Music improves sleep efficiency
That’s the measurement of the time you spend actually asleep compared to the overall time you spend in bed. A lower sleep efficiency can be an indication of restless sleep with awakenings throughout the night, trouble falling asleep at the beginning of the night, or waking very early and not being able to fall back asleep.
Research shows that a pre-bedtime music listening session can help you fall asleep more quickly.
Music is an effective treatment for short-term and chronic sleep disorders, according to a recent analysis of research. The therapeutic effects of music on sleep get stronger with time, the study concluded, meaning the more consistently you use music to help you sleep, the more effective the practice may become.
The influence of music over mood and stress helps sleep, too
One of the most important ways music can help sleep is indirectly, by its effects on mood and emotional state. Our mood has a significant impact on how well—or not well—we sleep. Stress is without a doubt the most common challenge to my patients’ ability to fall asleep routinely at the same bedtime each night and to sleep soundly throughout the entire night. Depression, anxiety, and other mood disorders frequently go hand-in-hand with sleep problems, including insomnia. (I wrote recently about how lack of sleep hurts your emotional health
Sleep has what’s known as a bi-directional relationship with mood and emotional equilibrium. That means poor sleep can be both a cause and a symptom of struggles with mood. Depression, anxiety, stress, and other emotional and psychological problems interfere with sleep. And sleeping poorly can make us more vulnerable to stress, more emotionally reactive, and more prone to depression and anxiety.

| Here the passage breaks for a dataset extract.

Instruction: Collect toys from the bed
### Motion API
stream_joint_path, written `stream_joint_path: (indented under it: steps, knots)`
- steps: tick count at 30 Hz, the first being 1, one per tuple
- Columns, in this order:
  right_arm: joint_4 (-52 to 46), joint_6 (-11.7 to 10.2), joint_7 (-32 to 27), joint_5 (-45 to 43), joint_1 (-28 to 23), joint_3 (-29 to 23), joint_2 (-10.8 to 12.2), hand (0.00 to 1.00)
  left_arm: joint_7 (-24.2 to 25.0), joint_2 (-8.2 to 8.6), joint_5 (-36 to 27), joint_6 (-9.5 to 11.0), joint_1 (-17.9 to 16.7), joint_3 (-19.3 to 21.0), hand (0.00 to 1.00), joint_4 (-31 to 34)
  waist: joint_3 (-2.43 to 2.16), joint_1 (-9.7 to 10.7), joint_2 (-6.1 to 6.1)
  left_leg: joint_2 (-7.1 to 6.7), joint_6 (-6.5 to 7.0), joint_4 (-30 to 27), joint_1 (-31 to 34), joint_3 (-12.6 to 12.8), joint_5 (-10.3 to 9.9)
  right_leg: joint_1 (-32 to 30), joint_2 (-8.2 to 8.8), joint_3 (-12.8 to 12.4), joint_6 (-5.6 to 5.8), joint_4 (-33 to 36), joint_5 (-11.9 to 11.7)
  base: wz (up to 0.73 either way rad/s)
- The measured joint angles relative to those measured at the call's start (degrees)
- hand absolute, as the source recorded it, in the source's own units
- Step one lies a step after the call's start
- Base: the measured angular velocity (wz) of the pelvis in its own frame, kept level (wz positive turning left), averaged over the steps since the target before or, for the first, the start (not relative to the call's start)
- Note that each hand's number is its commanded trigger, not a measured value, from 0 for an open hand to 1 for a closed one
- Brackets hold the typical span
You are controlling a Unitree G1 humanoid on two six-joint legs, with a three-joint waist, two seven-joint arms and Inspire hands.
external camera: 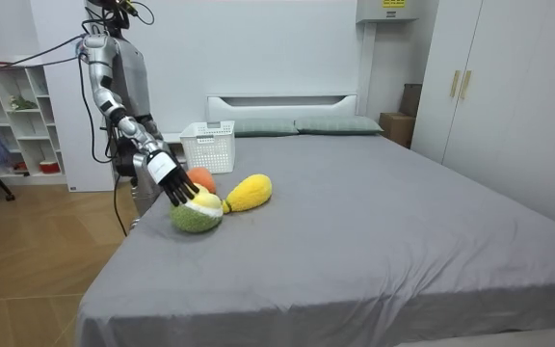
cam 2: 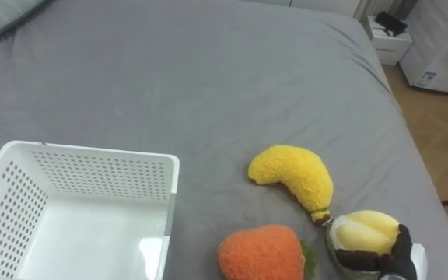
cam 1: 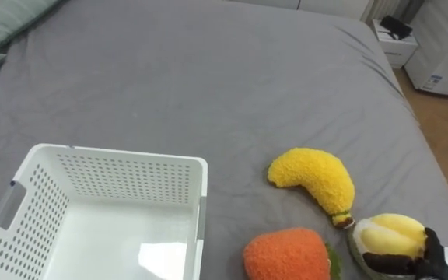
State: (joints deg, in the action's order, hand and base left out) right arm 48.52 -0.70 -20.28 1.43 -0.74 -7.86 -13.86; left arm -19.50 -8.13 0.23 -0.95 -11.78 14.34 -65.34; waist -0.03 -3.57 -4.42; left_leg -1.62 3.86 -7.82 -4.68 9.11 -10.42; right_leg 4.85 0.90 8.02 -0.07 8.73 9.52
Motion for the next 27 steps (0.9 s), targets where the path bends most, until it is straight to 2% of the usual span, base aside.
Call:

When we find ways to relieve stress and improve mood, sleep almost always improves. Music, with its ability to activate and influence the emotional and memory centers of our brain, can help.
Several studies have tested music’s effectiveness to reduce stress in high-anxiety situations—often, in patients undergoing medical treatments, like surgery. In these circumstances, researchers have found listening to music can lower anxiety significantly, even more effectively than prescription drugs. It can also lower anxiety and simultaneously improve sleep in people who’ve experienced physical and emotional trauma, as in research conducted at the University of Kansas.
In healthy adults, too, research has shown that listening to relaxing music reduces feelings of anxiety, as well as the physical symptoms that accompany anxiety, including elevated blood pressure and heart rate and nervous system arousal. It also reduces cortisol, a hormone that stimulates alertness and also stress, according to numerous studies.
Research further shows how music can be effective in relieving the symptoms of depression and other mood disorders. It can improve both depression and sleep in people with post-traumatic stress disorder, according to recent research. Depression and sleep also showed improvement in a study that investigated the effects of relaxing music for people with schizophrenia.